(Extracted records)

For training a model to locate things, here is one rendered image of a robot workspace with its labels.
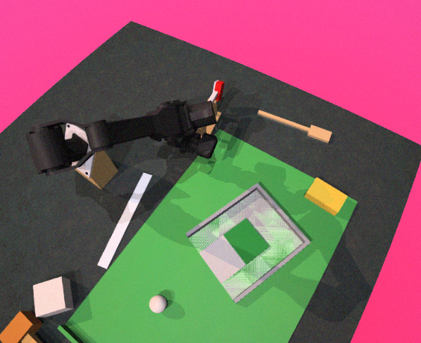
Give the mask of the white flat bar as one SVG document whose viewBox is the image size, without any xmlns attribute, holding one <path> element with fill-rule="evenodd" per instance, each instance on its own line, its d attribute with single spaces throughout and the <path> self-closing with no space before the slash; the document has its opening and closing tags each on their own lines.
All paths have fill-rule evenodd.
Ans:
<svg viewBox="0 0 421 343">
<path fill-rule="evenodd" d="M 147 186 L 149 185 L 151 177 L 152 175 L 143 173 L 143 176 L 137 184 L 131 199 L 127 203 L 127 207 L 125 208 L 125 211 L 122 214 L 122 217 L 120 218 L 116 229 L 113 232 L 104 253 L 102 254 L 102 257 L 99 260 L 98 266 L 106 269 L 109 266 L 110 261 L 113 259 L 113 255 L 121 242 L 121 238 L 131 221 L 131 217 L 134 214 L 134 211 L 136 210 Z"/>
</svg>

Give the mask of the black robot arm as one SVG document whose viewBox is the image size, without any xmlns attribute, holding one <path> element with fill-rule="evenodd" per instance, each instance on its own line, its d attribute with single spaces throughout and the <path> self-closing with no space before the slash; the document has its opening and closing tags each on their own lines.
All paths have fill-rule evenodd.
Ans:
<svg viewBox="0 0 421 343">
<path fill-rule="evenodd" d="M 164 138 L 167 141 L 193 134 L 198 128 L 217 124 L 212 101 L 192 105 L 174 100 L 160 103 L 156 108 L 142 117 L 113 122 L 101 120 L 83 125 L 58 119 L 31 127 L 32 131 L 25 136 L 37 173 L 45 173 L 48 177 L 76 169 L 95 153 L 133 139 L 149 136 L 154 140 Z M 65 123 L 85 128 L 92 151 L 87 153 L 88 143 L 75 133 L 71 139 L 64 139 L 63 129 L 59 125 Z M 75 161 L 79 162 L 70 166 Z"/>
</svg>

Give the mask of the green mat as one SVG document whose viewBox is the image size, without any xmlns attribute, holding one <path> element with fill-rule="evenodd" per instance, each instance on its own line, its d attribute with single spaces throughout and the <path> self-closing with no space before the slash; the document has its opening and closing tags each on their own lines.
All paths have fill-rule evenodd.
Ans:
<svg viewBox="0 0 421 343">
<path fill-rule="evenodd" d="M 357 201 L 336 215 L 315 178 L 219 129 L 65 324 L 83 343 L 288 343 Z M 235 303 L 186 235 L 258 183 L 311 242 Z M 151 311 L 165 297 L 161 313 Z"/>
</svg>

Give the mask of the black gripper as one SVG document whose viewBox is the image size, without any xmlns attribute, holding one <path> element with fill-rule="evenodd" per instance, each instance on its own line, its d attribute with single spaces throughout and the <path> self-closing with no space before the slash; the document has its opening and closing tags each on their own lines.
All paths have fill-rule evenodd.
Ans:
<svg viewBox="0 0 421 343">
<path fill-rule="evenodd" d="M 167 145 L 175 148 L 185 148 L 184 151 L 196 154 L 200 157 L 210 159 L 216 147 L 218 140 L 217 137 L 209 133 L 203 133 L 202 138 L 200 133 L 194 132 L 193 134 L 182 136 L 176 139 L 167 140 Z M 198 146 L 198 147 L 197 147 Z M 196 148 L 197 147 L 197 148 Z"/>
</svg>

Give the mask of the white golf ball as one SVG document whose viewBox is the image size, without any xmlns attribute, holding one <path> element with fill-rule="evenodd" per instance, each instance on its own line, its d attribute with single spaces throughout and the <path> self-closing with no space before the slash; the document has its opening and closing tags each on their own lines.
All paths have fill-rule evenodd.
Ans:
<svg viewBox="0 0 421 343">
<path fill-rule="evenodd" d="M 151 311 L 155 313 L 161 313 L 162 311 L 164 311 L 166 308 L 166 305 L 167 305 L 166 299 L 162 295 L 155 295 L 150 300 L 150 303 L 149 303 Z"/>
</svg>

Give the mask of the pale pink cube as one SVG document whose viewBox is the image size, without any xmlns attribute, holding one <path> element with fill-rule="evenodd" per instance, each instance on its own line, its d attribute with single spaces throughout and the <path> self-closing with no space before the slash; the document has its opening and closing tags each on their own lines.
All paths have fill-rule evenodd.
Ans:
<svg viewBox="0 0 421 343">
<path fill-rule="evenodd" d="M 33 287 L 36 317 L 45 318 L 73 309 L 70 279 L 59 277 Z"/>
</svg>

• Task instructions
Every record above should be transcribed exactly; the pictures stay out of the copy.

• Answer area
For training a model to locate things, here is one rendered image of a robot workspace with its labels.
Give the mask of the white flat bar as one SVG document whose viewBox is the image size, without any xmlns attribute, holding one <path> element with fill-rule="evenodd" per instance, each instance on its own line, its d attribute with single spaces throughout and the <path> self-closing with no space before the slash; the document has its opening and closing tags each on their own lines.
All paths have fill-rule evenodd.
Ans:
<svg viewBox="0 0 421 343">
<path fill-rule="evenodd" d="M 147 186 L 149 185 L 151 177 L 152 175 L 143 173 L 143 176 L 137 184 L 131 199 L 127 203 L 127 207 L 125 208 L 125 211 L 122 214 L 122 217 L 120 218 L 116 229 L 113 232 L 104 253 L 102 254 L 102 257 L 99 260 L 98 266 L 106 269 L 109 266 L 110 261 L 113 259 L 113 255 L 121 242 L 121 238 L 131 221 L 131 217 L 134 214 L 134 211 L 136 210 Z"/>
</svg>

Give the mask of the black robot arm as one SVG document whose viewBox is the image size, without any xmlns attribute, holding one <path> element with fill-rule="evenodd" per instance, each instance on its own line, its d attribute with single spaces throughout and the <path> self-closing with no space before the slash; the document has its opening and closing tags each on their own lines.
All paths have fill-rule evenodd.
Ans:
<svg viewBox="0 0 421 343">
<path fill-rule="evenodd" d="M 164 138 L 167 141 L 193 134 L 198 128 L 217 124 L 212 101 L 192 105 L 174 100 L 160 103 L 156 108 L 142 117 L 113 122 L 101 120 L 83 125 L 58 119 L 31 127 L 32 131 L 25 136 L 37 173 L 45 173 L 48 177 L 76 169 L 95 153 L 133 139 L 149 136 L 154 140 Z M 65 123 L 85 128 L 92 151 L 87 153 L 88 143 L 75 133 L 71 139 L 64 139 L 63 129 L 59 125 Z M 75 161 L 79 162 L 70 166 Z"/>
</svg>

Give the mask of the green mat as one SVG document whose viewBox is the image size, without any xmlns attribute, holding one <path> element with fill-rule="evenodd" per instance, each instance on its own line, its d attribute with single spaces throughout and the <path> self-closing with no space before the slash; the document has its opening and closing tags each on their own lines.
All paths have fill-rule evenodd.
Ans:
<svg viewBox="0 0 421 343">
<path fill-rule="evenodd" d="M 357 201 L 336 215 L 315 178 L 219 129 L 65 324 L 83 343 L 288 343 Z M 235 303 L 186 235 L 258 183 L 311 242 Z M 151 311 L 165 297 L 161 313 Z"/>
</svg>

Give the mask of the black gripper as one SVG document whose viewBox is the image size, without any xmlns attribute, holding one <path> element with fill-rule="evenodd" per instance, each instance on its own line, its d attribute with single spaces throughout and the <path> self-closing with no space before the slash; the document has its opening and closing tags each on their own lines.
All paths have fill-rule evenodd.
Ans:
<svg viewBox="0 0 421 343">
<path fill-rule="evenodd" d="M 167 145 L 175 148 L 185 148 L 184 151 L 196 154 L 200 157 L 210 159 L 216 147 L 218 140 L 217 137 L 209 133 L 203 133 L 202 138 L 200 133 L 194 132 L 193 134 L 182 136 L 176 139 L 167 140 Z M 198 146 L 198 147 L 197 147 Z M 196 148 L 197 147 L 197 148 Z"/>
</svg>

Give the mask of the white golf ball as one SVG document whose viewBox is the image size, without any xmlns attribute, holding one <path> element with fill-rule="evenodd" per instance, each instance on its own line, its d attribute with single spaces throughout and the <path> self-closing with no space before the slash; the document has its opening and closing tags each on their own lines.
All paths have fill-rule evenodd.
Ans:
<svg viewBox="0 0 421 343">
<path fill-rule="evenodd" d="M 151 311 L 155 313 L 161 313 L 162 311 L 164 311 L 166 308 L 166 305 L 167 305 L 166 299 L 162 295 L 155 295 L 150 300 L 150 303 L 149 303 Z"/>
</svg>

Give the mask of the pale pink cube as one SVG document whose viewBox is the image size, without any xmlns attribute, holding one <path> element with fill-rule="evenodd" per instance, each instance on its own line, its d attribute with single spaces throughout and the <path> self-closing with no space before the slash; the document has its opening and closing tags each on their own lines.
All paths have fill-rule evenodd.
Ans:
<svg viewBox="0 0 421 343">
<path fill-rule="evenodd" d="M 33 287 L 36 317 L 45 318 L 73 309 L 70 279 L 59 277 Z"/>
</svg>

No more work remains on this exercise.